## WHAT THE TASK REQUIRES
What lines in the listing include "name"? Return a copy of each.

## DATA SHOWN
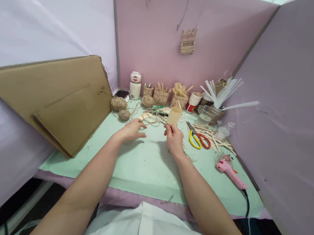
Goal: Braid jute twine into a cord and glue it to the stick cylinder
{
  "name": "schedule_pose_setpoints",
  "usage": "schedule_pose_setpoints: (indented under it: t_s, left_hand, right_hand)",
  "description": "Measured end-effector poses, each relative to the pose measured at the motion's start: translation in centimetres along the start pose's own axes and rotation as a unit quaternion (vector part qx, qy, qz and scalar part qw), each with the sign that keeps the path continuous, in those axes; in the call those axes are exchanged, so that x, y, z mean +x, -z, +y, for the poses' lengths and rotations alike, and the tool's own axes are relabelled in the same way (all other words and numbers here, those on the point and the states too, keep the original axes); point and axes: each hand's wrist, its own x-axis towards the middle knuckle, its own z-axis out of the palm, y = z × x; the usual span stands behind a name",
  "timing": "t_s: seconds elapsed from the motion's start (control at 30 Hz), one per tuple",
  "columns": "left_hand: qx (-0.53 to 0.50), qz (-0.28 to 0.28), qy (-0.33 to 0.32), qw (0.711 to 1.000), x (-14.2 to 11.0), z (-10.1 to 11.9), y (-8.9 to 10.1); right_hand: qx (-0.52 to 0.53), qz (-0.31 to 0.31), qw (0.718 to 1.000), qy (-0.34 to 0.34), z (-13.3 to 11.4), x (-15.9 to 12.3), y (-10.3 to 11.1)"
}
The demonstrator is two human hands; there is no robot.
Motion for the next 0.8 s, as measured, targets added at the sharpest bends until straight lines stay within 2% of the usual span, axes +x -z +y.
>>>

## YOUR SOLUTION
  "name": "schedule_pose_setpoints",
  "description": "Measured end-effector poses, each relative to the pose measured at the motion's start: translation in centimetres along the start pose's own axes and rotation as a unit quaternion (vector part qx, qy, qz and scalar part qw), each with the sign that keeps the path continuous, in those axes; in the call those axes are exchanged, so that x, y, z mean +x, -z, +y, for the poses' lengths and rotations alike, and the tool's own axes are relabelled in the same way (all other words and numbers here, those on the point and the states too, keep the original axes); point and axes: each hand's wrist, its own x-axis towards the middle knuckle, its own z-axis out of the palm, y = z × x; the usual span stands behind a name",

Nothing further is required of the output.